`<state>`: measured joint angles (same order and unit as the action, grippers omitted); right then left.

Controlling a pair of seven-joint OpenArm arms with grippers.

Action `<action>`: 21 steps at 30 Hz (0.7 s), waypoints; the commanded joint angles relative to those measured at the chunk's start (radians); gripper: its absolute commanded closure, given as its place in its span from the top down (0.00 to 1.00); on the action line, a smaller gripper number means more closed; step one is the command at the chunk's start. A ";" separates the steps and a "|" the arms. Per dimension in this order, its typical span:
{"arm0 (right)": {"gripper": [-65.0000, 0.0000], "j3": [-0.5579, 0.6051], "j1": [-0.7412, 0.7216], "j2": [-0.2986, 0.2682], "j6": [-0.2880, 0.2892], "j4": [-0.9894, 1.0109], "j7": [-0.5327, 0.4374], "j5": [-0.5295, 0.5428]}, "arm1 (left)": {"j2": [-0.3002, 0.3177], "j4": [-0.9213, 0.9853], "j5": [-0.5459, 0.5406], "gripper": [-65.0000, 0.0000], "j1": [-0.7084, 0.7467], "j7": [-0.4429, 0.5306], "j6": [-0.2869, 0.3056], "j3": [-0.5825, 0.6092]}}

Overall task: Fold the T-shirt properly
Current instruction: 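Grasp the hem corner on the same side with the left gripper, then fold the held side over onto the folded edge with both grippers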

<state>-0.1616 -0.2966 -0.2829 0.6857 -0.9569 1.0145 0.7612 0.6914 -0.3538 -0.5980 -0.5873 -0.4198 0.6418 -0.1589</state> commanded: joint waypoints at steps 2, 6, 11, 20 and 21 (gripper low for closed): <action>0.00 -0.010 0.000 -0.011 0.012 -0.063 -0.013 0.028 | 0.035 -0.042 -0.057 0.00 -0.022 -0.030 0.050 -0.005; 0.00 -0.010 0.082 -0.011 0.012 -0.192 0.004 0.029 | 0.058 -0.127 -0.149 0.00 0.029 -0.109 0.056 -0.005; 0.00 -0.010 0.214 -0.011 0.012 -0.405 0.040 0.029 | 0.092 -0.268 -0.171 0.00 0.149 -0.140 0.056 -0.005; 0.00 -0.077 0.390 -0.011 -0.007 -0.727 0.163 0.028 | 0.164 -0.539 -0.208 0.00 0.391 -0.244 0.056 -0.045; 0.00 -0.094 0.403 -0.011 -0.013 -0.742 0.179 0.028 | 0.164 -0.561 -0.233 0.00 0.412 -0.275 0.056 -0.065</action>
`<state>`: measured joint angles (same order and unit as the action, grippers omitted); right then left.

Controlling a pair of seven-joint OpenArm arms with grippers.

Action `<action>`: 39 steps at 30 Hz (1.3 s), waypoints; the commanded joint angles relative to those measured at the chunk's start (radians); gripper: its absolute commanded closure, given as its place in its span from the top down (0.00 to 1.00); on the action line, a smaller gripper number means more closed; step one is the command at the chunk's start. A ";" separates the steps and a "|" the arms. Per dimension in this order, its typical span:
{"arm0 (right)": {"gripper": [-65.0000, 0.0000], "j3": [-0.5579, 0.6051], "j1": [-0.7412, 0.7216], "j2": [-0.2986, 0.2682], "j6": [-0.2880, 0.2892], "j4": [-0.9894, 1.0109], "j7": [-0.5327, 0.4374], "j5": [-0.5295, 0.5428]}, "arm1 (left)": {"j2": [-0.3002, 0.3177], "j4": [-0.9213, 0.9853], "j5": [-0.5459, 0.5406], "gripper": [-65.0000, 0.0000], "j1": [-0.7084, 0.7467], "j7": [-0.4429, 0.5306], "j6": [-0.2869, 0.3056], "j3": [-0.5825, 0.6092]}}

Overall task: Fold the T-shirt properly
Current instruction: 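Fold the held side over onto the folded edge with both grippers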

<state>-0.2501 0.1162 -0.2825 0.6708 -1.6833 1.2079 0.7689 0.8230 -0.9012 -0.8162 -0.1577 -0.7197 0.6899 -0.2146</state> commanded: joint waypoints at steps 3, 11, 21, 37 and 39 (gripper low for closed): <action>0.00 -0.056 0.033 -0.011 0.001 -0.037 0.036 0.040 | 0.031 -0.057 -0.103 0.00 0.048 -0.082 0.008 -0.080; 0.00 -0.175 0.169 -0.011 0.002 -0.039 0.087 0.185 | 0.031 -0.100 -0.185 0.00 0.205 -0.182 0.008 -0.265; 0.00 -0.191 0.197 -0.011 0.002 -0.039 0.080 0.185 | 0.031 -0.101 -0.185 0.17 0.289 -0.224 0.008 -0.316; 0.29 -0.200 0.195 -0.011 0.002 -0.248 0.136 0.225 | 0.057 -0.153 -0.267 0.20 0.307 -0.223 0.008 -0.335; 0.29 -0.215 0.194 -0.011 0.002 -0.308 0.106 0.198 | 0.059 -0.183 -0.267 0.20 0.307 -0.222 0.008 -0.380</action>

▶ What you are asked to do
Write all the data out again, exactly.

▶ Result
`<state>`: measured joint angles (same order and unit as the action, grippers omitted); right then left.

Controlling a pair of seven-joint OpenArm arms with grippers.

Action `<action>`: 21 steps at 30 Hz (0.7 s), waypoints; the commanded joint angles relative to those measured at the chunk's start (radians); gripper: its absolute commanded closure, given as its place in its span from the top down (0.00 to 1.00); on the action line, a smaller gripper number means more closed; step one is the command at the chunk's start. A ";" separates the steps and a "|" the arms. Per dimension in this order, its typical span:
{"arm0 (right)": {"gripper": [-65.0000, 0.0000], "j3": [-0.5579, 0.6051], "j1": [-0.7412, 0.7216], "j2": [-0.2986, 0.2682], "j6": [-0.2880, 0.2892], "j4": [-0.9894, 1.0109], "j7": [-0.5327, 0.4374], "j5": [-0.5295, 0.5428]}, "arm1 (left)": {"j2": [-0.3002, 0.3177], "j4": [-0.9213, 0.9853], "j5": [-0.5459, 0.5406], "gripper": [-65.0000, 0.0000], "j1": [-0.7084, 0.7467], "j7": [-0.4429, 0.5306], "j6": [-0.2869, 0.3056], "j3": [-0.5825, 0.6092]}}

Overall task: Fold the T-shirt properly
Current instruction: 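Grasp the hem corner on the same side with the left gripper, then fold the held side over onto the folded edge with both grippers
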
<state>-0.1616 -0.2966 -0.2829 0.6857 -0.9569 1.0145 0.7612 0.6914 -0.3538 -0.5980 -0.5873 -0.4198 0.6418 -0.1589</state> commanded: joint waypoints at steps 2, 6, 11, 20 and 21 (gripper low for closed): <action>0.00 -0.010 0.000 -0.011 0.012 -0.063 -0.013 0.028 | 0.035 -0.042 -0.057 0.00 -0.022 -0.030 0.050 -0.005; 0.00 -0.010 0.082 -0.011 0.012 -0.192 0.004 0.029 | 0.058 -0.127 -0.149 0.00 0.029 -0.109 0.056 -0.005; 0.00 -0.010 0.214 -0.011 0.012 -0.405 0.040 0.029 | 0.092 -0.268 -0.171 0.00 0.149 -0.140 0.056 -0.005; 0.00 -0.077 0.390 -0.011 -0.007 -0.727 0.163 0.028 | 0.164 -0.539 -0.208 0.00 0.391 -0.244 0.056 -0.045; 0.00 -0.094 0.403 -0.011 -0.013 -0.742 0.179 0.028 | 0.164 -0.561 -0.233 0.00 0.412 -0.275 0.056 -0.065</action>
`<state>`: measured joint angles (same order and unit as the action, grippers omitted); right then left.

Controlling a pair of seven-joint OpenArm arms with grippers.

Action `<action>`: 39 steps at 30 Hz (1.3 s), waypoints; the commanded joint angles relative to those measured at the chunk's start (radians); gripper: its absolute commanded closure, given as its place in its span from the top down (0.00 to 1.00); on the action line, a smaller gripper number means more closed; step one is the command at the chunk's start. A ";" separates the steps and a "|" the arms. Per dimension in this order, its typical span:
{"arm0 (right)": {"gripper": [-65.0000, 0.0000], "j3": [-0.5579, 0.6051], "j1": [-0.7412, 0.7216], "j2": [-0.2986, 0.2682], "j6": [-0.2880, 0.2892], "j4": [-0.9894, 1.0109], "j7": [-0.5327, 0.4374], "j5": [-0.5295, 0.5428]}, "arm1 (left)": {"j2": [-0.3002, 0.3177], "j4": [-0.9213, 0.9853], "j5": [-0.5459, 0.5406], "gripper": [-65.0000, 0.0000], "j1": [-0.7084, 0.7467], "j7": [-0.4429, 0.5306], "j6": [-0.2869, 0.3056], "j3": [-0.5825, 0.6092]}}

Overall task: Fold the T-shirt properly
Current instruction: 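Fold the held side over onto the folded edge with both grippers
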
<state>-0.2501 0.1162 -0.2825 0.6708 -1.6833 1.2079 0.7689 0.8230 -0.9012 -0.8162 -0.1577 -0.7197 0.6899 -0.2146</state> commanded: joint waypoints at steps 3, 11, 21, 37 and 39 (gripper low for closed): <action>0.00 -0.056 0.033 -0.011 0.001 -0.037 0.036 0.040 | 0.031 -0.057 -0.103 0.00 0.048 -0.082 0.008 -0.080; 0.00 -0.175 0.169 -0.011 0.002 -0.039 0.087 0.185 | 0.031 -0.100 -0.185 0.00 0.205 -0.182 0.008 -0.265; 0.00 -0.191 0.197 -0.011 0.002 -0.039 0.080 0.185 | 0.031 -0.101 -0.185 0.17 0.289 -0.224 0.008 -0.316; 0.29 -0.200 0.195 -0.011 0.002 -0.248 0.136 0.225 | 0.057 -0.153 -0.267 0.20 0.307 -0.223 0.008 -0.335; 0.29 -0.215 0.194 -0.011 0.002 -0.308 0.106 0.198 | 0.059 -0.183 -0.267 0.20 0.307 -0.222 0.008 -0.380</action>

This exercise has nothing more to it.